Similarly, Edun, represented by Christian Kemp-Griffen, are another company whose main purpose is to aid garment workers and promote fair trade. Famously fathered by Bono and his wife Ali Hewson, the label seeks to aid sub-Saharan African countries through trade. Believing that promoting trade will put an end to the need for world aid, Edun encourages garment manufacture in countries such as Uganda. The old maxim, “Give a man a fish and he’ll eat for a day. Teach a man to fish and he’ll eat forever” certainly seems to be of utmost relevance here.

edun-grazing-elk-tee

Edun

With rousing forum interchanges following the initial “speeches”, the passion of the audience for ethical fashion was evident. Debating the relative benefits of organic cotton over its abundant water usage, the speakers had to admit that they could not do everything; for success within this field, it is necessary to pick and choose a path to follow. These designers are following the path of creating admirable working conditions and promoting trade to poor countries.

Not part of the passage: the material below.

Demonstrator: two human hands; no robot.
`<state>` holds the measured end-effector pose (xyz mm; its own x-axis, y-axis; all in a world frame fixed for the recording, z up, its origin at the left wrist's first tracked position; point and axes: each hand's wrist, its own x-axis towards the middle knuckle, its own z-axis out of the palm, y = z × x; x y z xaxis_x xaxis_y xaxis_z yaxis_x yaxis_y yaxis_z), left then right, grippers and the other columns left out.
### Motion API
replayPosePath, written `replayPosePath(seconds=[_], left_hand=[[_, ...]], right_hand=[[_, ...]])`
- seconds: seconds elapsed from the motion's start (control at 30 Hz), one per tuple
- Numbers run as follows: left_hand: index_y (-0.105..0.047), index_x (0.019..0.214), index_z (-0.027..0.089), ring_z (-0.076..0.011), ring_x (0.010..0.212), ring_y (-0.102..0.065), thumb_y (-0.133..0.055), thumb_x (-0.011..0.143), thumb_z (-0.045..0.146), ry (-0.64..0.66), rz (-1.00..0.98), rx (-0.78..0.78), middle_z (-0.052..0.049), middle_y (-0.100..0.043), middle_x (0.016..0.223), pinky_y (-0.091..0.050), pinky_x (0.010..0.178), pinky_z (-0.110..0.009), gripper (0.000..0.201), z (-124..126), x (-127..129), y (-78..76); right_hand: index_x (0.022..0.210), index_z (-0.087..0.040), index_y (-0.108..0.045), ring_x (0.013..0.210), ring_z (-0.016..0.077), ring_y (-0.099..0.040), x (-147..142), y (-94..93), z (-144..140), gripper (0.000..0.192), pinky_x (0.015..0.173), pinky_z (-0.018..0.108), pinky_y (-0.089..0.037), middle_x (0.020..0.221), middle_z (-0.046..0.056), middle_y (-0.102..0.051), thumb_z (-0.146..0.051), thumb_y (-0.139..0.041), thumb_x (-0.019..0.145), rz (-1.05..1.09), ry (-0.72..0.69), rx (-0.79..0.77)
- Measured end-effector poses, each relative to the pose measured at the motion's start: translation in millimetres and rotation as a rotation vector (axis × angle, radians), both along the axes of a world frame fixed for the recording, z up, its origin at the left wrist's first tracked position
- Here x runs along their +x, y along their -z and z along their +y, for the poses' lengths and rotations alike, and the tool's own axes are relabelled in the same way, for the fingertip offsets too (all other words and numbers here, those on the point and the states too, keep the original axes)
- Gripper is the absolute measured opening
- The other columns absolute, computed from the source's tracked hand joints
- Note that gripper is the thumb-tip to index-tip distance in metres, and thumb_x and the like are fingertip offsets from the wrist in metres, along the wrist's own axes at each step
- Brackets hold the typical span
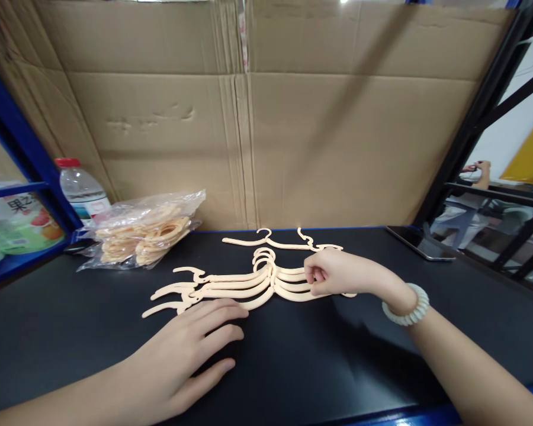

The talk centred around the future of the industry, pondering the invention of intelligent and GM fabrics. While GM fabrics had a distinct “no” from both Sarah Ratty and Matilda Lee, the use of intelligent fabrics was deemed interesting for the future of fashion. Inevitably, the debate overran the allotted time slot, and our London College of Fashion host had to silence those still attempting to pose questions.

_DSC0989

Edun

Following the success of the night, I will leave you with my main thoughts on the proceedings. In a world in which fair trade food is widely appreciated and endorsed, isn’t it time for fair trade fashion to follow suit?
Ciel_AW09Page6[7]

Ciel

The V&A have a knack for putting on stylish events for the stylishly minded and the “Fashion and…” lecture series was no exception. Taking off in conjunction with London College of Fashion, cheapest one that attracted Amelia’s Magazine’s was the “Fashion and Ethics” forum.  The forum brought to our attention the extreme passion many people have for making a difference within the third world for garment workers. The guest speakers; designer Sarah Ratty of Ciel, drugs  Christian Kemp-Griffin from clothing range Edun and Matilda Lee from the Ecologist represented different areas of the industry. Posing the question “is green still the new black?” the talk raised awareness of what is being done and what still needs to be done for a fairer trading world.

Ciel_AW09Page3[9]

Ciel

Essentially the forum broached the difficult subject of responsibility. Now that we as a shopping public know about the ‘behind the scenes’ of clothing retail, more about should we change our shopping habits? The popularity of the talk highlights the extent to which we are aware of these issues. With ‘cheap-fashion-fix’ culture taking over, consumers are buying more and more cheap clothing, instead of investing in more expensive pieces as our grandparents’ generation did. However, the human price is far from cheap, poorly paid labour, stark working conditions and unfair treatment are all linked in order for the shops to turn out cheaper and cheaper clothing yet still make a profit. The profit is coming from the worker.

ciel2

Ciel Wool

Two of the in-house speakers, Sarah Ratty and Christian Kemp-Griffin, were there to represent design houses that refuse to compromise on worker rights. Sarah Ratty of Ciel designs clothing alongside Peruvian farmers whose lifestyle would otherwise have died out. Creating luxurious pieces from alpaca wool, Ratty’s designs help keep the coloured alpaca stock alive as they are suffering from the popularity of their white alpaca brothers. The farmers who raise the stock are also ‘kept alive’ by Ratty’s industry as she provides them with working conditions which can allow them to continue with a way of life that has lasted for years. Ratty is a business woman and a designer, but one who wants to make a difference.

_DSC8947

Sarah Ratty of Ciel

Similarly, Edun, represented by Christian Kemp-Griffen, are another company whose main purpose is to aid garment workers and promote fair trade. Famously fathered by Bono and his wife Ali Hewson, the label seeks to aid sub-Saharan African countries through trade. Believing that promoting trade will put an end to the need for world aid, Edun encourages garment manufacture in countries such as Uganda. The old maxim, “Give a man a fish and he’ll eat for a day. Teach a man to fish and he’ll eat forever” certainly seems to be of utmost relevance here.

edun-grazing-elk-tee

Edun

With rousing forum interchanges following the initial “speeches”, the passion of the audience for ethical fashion was evident. Debating the relative benefits of organic cotton over its abundant water usage, the speakers had to admit that they could not do everything; for success within this field, it is necessary to pick and choose a path to follow. These designers are following the path of creating admirable working conditions and promoting trade to poor countries.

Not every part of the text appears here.